As part of preparing for my dotGo talk I updated a few of my packages to use the functional options pattern. I only had time to show one of those packages on stage, pkg/term. This is a post about one that was left on the cutting room floor.
Last year I wrote a simple package to help me automate profiling of my programs. It used the Config struct approach for configuration. Here is an example from the existing documentation.
package main
import "github.com/davecheney/profile"
func main() {
config := profile.Config{
CPUProfile: true,
MemProfile: false,
BlockProfile: false,
}
defer profile.Start(&config).Stop()
// ...
}
Not long after I released the package, I started to get reports from users who had tried to turn on all the profiling options at the same time; they were finding the profiles interfered with each other.
I didn’t want to complicate the API with some sort of validation of the configuration, possibly returning an error.
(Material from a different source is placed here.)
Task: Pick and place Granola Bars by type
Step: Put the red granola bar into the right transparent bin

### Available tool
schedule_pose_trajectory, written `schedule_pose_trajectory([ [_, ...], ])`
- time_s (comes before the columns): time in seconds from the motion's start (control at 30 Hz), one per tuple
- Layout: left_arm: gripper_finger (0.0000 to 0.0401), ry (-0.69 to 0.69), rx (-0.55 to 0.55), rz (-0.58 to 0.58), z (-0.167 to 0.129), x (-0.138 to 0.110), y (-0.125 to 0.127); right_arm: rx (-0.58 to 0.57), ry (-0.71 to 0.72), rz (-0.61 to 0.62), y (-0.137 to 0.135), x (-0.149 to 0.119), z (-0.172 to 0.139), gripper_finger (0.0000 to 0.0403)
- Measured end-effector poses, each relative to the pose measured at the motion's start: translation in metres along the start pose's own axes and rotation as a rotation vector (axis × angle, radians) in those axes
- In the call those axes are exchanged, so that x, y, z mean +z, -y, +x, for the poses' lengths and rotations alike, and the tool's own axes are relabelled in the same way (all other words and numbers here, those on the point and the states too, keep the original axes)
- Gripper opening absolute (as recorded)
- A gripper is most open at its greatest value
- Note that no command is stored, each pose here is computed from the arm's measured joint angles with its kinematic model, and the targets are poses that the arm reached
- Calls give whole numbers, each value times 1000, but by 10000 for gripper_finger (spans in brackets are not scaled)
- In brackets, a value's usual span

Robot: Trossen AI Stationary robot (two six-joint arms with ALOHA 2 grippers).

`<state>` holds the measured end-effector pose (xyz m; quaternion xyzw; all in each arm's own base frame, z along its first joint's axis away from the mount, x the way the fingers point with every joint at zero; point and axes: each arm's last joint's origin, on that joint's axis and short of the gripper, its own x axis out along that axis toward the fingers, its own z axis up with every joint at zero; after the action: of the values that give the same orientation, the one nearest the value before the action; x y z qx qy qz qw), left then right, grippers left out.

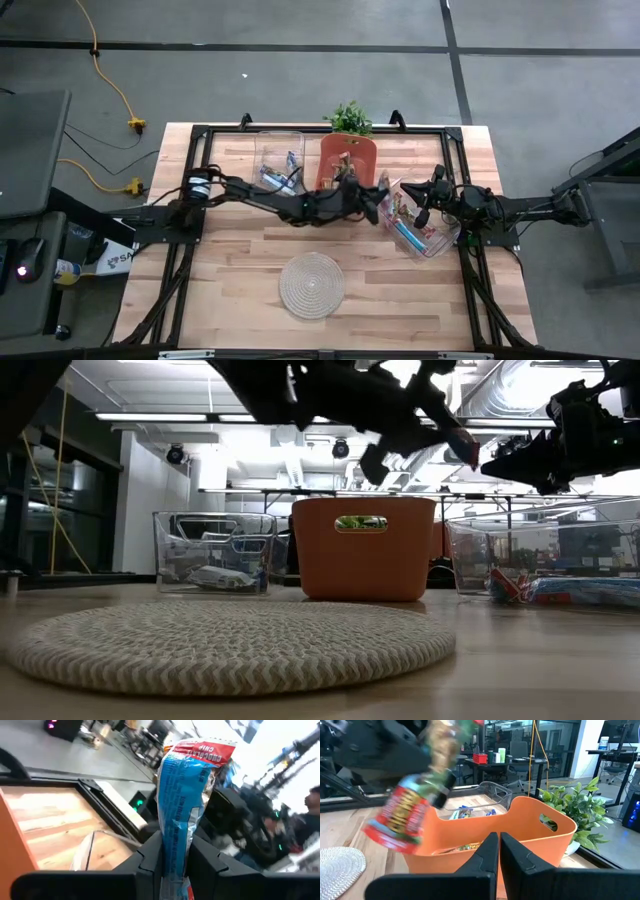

It was important to me to retain the single line usage of the package.
So, I settled for providing sample Config
values that enabled just one profile option at a time, and documented that turning on multiple profiles at a time was a bad thing.
I also changed the signature of the function to take a *Config
and arranged that if the caller passed nil
they would get CPU profiling.
In preparing for the talk I decided to revisit my profiling package, and by applying functional options I think I have improved the API.
package main
import "github.com/pkg/profile"
func main() {
// CPU profiling by default
defer profile.Start().Stop()
// ...
}
Now we always enable CPU profiling unless you choose a different profile, which is done explicitly.
defer profile.Start(profile.MemProfile).Stop()
Previously if you specified more than one profile you got a corrupted result, and specifying no profiles, ie passing an empty Config,
produced no profile at all. Now that’s all fixed.
I was also delighted to discover that as the option functions are now real functions, you can hang examples off them. Take a look at the example of the NoShutdownHook
option.
Sourcegraph tells me that several projects are already using the old version of this package, so to avoid breaking those, I have pushed the updated version to a new repository, github.com/pkg/profile.
The old package should be considered deprecated, and you should update your code to use the new version, it’s bloody easy.